Japan. It’s slightly larger than the UK, but has a much bigger population, and add in the fact that 73 per cent of the land surface is unsuitable for agriculture or habitation, the area that is left is amongst the most crowded in the world.
I think that this explains much about the Japanese character and culture. To live in such close proximity with so many people demands strong social conventions and adherence to rules.
On my brief visit some years ago, I noticed no litter at all for over a week. Many dwellings are too small to have kitchens or much storage space, so purchases can be made at 24-hour shops or from coin operated machines, which dispense items restricted over here, alcohol, tobacco, naughty magazines included.
I asked why children didn’t access them and was told that there is a sign that bans under 21s from using them, which is apparently sufficient.
So why the attack of the Vapors? (Turning Japanese by the Vapors reached No 3 in 1980. Sorry.)
Well, the Japanese like their drink. I wasn’t over impressed by their beer, despite the Phillipe Starck designed Asahi Brewery Head Offices being one of the most recognisable buildings in Tokyo, but if there is one drink that they can claim as their own, it is sake.
This is a rice wine which is often served ceremonially, gently warmed in a small earthenware or porcelain bottle called a tokkuri, and sipped from a small porcelain cup called a sakazuki.
The process by which it is made resembles brewing beer more than fermenting wine. The alcohol comes from the conversion of starch found in the rice into sugar and then alcohol, rather than the sugar which is naturally present in grapes. However, this conversion takes place simultaneously, unlike in beer.

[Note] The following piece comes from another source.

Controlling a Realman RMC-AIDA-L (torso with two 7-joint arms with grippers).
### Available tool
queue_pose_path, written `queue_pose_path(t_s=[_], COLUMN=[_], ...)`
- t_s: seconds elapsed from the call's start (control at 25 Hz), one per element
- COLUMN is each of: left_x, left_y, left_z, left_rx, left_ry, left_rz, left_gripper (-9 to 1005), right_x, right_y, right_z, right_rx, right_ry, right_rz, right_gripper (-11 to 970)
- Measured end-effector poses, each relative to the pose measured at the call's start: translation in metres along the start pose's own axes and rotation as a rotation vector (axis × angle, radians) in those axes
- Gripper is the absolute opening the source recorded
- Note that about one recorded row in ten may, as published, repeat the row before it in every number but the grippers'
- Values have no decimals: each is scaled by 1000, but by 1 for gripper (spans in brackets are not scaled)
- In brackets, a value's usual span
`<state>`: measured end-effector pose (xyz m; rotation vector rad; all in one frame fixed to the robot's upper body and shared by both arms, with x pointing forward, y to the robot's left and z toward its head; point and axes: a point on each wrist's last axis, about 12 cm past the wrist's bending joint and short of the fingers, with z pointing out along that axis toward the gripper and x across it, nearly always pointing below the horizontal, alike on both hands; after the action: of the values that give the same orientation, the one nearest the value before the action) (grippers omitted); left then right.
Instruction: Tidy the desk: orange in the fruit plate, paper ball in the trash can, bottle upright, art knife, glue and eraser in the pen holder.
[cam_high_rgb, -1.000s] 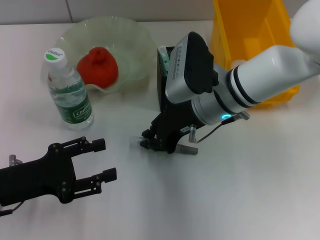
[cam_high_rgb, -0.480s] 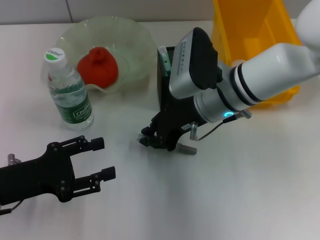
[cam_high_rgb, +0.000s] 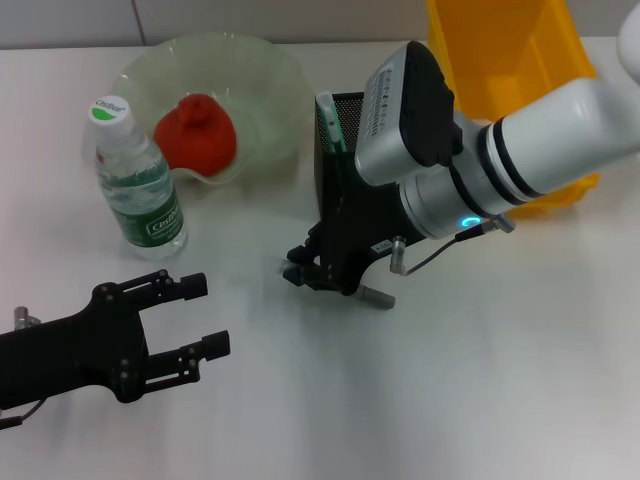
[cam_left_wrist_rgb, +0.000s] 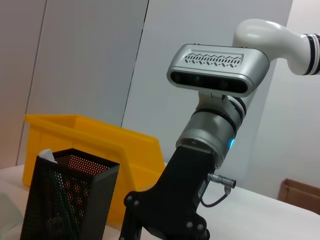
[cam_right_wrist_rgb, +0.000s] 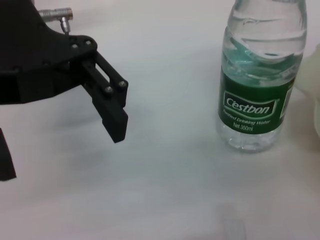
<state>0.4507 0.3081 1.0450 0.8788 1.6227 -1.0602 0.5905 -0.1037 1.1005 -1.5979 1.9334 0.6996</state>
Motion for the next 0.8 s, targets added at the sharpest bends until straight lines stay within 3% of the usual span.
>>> queue_pose_path(t_s=[0.8], left_x=[-3], left_y=[2], left_z=[0], left_rx=[3], left_ry=[0], left_rz=[3], left_gripper=[738], right_x=[0], right_y=[-4], right_z=[-23], right_rx=[-7], right_ry=[-54], right_rz=[24], right_gripper=[170])
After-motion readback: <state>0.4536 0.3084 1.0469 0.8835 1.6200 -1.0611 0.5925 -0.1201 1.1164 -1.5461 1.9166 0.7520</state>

The resulting product contains 16-20 per cent alcohol, rather stronger than most wine, and substantially stronger than beer, though it is often diluted slightly before being consumed.
It sounds simple, but the care taken and skill involved in brewing top quality sake is considerable, and in Japanese society the brewer or Toji are regarded with the respect given to musicians or painters.
In the past, the secrets would be handed down from father to son, but in the modern world, university degrees or brewery apprenticeships are an alternate route. It was a brave call then, for Tom Wilson and Lucy Holmes, ‘craft’ brewers from Peckham to open Kanpai, the UK’s first sake brewery in 2017.
Can a couple of westerners teach themselves to brew sake like the natives? They had better hope so, because there is stiff competition on the horizon. Later this year the Dojima Sake brewery is due to open at Fordham Abbey, between Ely and Newmarket.
Owned by the Hashimoto family from Osaka, test brewing is due to start in April, but for those who wish something a little less strong, there will be a Japanese tearoom on site as well.
Perhaps cocktail week next year will feature Samurai Rock, Shiba Dog or Pretty Princess made with Sake brewed at Fordham brewed from, if we have another wet year, rice grown on the Walks.